Pièce n°2342
Écrite par Didou
Explorée par Drev
Fait partie de la saga << < Vent de Révolte
— Est-ce que tu es avec nous ? Drev ? T’es avec nous ?
Les yeux clairs de Maelie me fixent. Son visage, marqué par les éraflures et les entailles ensanglantées, trahit l’inquiétude qu’elle ressent pour moi. Pourtant, je suis incapable de la rassurer.
— Vous…
Une quinte de toux me coupe dans mon élan. Je me penche du banc sur lequel je suis allongé, à l’extérieur, remarque-je, avant de cracher un mélange de salive et de sang. Surtout du sang.
— Vous l’avez tuée !
Mon accusation, trop faible comparée à la tempête qui hurle en moi, est pourtant suffisante pour qu’Orvall baisse les yeux. Maelie, elle, continue de me fixer.
— Nous avons fait ce qui était nécessaire pour nous en sortir.
Alors que je vais pour protester, elle enchaine :
— La vie d’un innocent ne vaut rien face à la cause que nous défendons. On se bat pour quelque chose de plus grand que nous, Drev. Pour que ces mêmes gens qui refusent d’agir contre l’Ordre, qui préfèrent lui obéir ou rester passifs puissent retrouver la liberté à laquelle ils aspirent. Alors si quelques-uns doivent tomber dans la lutte, j’estime le sacrifice nécessaire. Et ce, même s’il s’agit d’une enfant.
— C’est n’importe quoi !
Mon cri alerte un passant qui se tourne dans notre direction mais décide finalement de s’éloigner, bien aidé dans sa décision par un regard assassin d’Orvall.
— C’est n’importe quoi, je répète. Moi, je… moi, si j’ai rejoint la Résistance, c’est pour être utile, pour… pour aider les autres. Pas pour les regarder mourir. Pas pour être la cause de leur mort.
Mes doigts cherchent la plaque en métal accrochée à la chaine autour de mon cou. Sa chaleur m’a toujours donné du courage.

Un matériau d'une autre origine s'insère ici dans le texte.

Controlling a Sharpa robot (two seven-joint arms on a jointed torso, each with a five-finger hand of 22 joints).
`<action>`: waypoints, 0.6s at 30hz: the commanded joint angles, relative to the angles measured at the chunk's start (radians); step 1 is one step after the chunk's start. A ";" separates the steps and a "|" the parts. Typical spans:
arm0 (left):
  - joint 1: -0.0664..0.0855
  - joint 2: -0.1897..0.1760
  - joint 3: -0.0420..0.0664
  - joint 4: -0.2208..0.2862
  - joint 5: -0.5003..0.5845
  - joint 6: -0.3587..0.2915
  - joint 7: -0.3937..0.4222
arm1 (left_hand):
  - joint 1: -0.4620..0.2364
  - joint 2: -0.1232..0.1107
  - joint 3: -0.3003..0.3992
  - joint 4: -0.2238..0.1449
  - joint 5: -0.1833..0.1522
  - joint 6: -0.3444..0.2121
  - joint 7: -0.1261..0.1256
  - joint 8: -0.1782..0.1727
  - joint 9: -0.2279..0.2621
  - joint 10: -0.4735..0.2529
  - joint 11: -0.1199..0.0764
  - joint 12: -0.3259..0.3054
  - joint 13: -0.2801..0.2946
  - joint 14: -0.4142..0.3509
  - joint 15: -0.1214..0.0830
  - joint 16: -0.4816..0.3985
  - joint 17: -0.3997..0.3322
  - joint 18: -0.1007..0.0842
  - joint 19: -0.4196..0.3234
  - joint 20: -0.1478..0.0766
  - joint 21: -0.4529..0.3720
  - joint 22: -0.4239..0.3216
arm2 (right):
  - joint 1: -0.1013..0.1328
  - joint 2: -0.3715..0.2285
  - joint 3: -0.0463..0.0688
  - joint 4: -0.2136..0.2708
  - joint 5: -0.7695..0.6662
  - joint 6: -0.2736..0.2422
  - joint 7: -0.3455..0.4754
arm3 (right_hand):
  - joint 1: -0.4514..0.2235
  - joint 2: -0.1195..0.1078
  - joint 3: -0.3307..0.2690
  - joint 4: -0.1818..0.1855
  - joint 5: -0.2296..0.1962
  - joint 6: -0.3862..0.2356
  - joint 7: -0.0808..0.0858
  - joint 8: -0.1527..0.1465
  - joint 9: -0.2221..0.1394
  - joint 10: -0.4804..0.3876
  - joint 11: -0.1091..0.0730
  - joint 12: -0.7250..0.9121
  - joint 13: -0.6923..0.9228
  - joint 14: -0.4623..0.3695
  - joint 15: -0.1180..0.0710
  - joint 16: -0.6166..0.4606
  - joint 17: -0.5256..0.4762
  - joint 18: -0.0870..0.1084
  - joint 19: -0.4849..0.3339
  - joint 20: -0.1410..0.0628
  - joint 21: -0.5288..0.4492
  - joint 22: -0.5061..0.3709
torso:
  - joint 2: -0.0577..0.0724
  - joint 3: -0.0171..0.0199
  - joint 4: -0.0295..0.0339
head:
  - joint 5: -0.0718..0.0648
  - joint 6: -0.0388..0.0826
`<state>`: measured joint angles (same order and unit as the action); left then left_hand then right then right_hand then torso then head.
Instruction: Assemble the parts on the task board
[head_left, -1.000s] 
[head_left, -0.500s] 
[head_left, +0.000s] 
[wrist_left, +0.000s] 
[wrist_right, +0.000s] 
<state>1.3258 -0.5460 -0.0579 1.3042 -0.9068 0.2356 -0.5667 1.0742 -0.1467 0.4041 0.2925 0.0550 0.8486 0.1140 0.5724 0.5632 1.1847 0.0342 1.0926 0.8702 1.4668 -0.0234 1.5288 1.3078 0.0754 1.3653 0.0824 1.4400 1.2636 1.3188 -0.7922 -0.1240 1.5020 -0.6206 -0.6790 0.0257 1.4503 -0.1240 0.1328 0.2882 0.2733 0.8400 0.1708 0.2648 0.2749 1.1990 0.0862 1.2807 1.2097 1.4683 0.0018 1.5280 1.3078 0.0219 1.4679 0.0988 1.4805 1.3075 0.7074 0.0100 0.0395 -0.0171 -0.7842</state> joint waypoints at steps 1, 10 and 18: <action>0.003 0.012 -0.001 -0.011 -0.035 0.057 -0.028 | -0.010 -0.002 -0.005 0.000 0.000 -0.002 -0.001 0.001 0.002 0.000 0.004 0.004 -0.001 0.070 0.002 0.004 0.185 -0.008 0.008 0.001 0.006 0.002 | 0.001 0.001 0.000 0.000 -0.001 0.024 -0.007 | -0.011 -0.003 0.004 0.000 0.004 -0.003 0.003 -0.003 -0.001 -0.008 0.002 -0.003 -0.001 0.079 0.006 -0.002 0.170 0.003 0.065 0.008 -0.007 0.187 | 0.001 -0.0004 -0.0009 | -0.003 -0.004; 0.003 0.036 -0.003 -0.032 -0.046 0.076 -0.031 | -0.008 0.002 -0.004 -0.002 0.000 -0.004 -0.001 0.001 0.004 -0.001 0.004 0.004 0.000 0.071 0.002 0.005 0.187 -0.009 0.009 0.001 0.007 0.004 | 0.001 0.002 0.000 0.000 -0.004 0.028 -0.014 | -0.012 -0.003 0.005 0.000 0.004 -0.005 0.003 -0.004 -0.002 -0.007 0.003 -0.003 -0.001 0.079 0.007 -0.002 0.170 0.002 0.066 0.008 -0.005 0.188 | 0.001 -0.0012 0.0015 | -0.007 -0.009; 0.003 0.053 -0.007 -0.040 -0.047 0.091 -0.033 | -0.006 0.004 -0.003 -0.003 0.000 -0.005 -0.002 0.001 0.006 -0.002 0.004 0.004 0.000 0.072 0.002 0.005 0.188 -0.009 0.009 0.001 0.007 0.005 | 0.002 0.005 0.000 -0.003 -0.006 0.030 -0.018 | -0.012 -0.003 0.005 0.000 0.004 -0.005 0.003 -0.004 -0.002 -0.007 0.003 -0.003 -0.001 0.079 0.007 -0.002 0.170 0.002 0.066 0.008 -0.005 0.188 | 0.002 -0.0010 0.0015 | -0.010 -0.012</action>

Aujourd’hui, elle est aussi glaciale que ma voix.
— Je… je ne peux pas continuer. Je suis désolé, Maelie, Orvall. Je… je ne peux pas.
— Alors tu préfères abandonner ? C’est ça ta réponse à la mort de cette gamine ? Abandonner en espérant que d’autres fassent le sale travail à ta place ?
Elle se rapproche de moi, si proche que je sens son souffle contre mon visage. Une mèche de ses cheveux m’effleure la joue.
— Si tu renonces aujourd’hui, c’est comme si elle était morte pour rien. On n’y arrivera pas sans toi, Drev. Je n’y arriverai pas sans toi.
Elle esquisse un mince sourire puis me tend la main.
— Détruisons le Cathédrhall ensemble. Ensuite, si tu veux toujours nous quitter… je te laisserai partir. C’est promis.
Je ne parviens à m’interroger sur le sens de ces mots. Je ne parviens même pas à protester. Son regard engloutit ma volonté, éteint mon indignation et avant même que je ne le réalise, je glisse ma main dans la sienne. Son sourire s’élargit alors et elle hoche la tête.
— C’est la bonne décision, tu verras.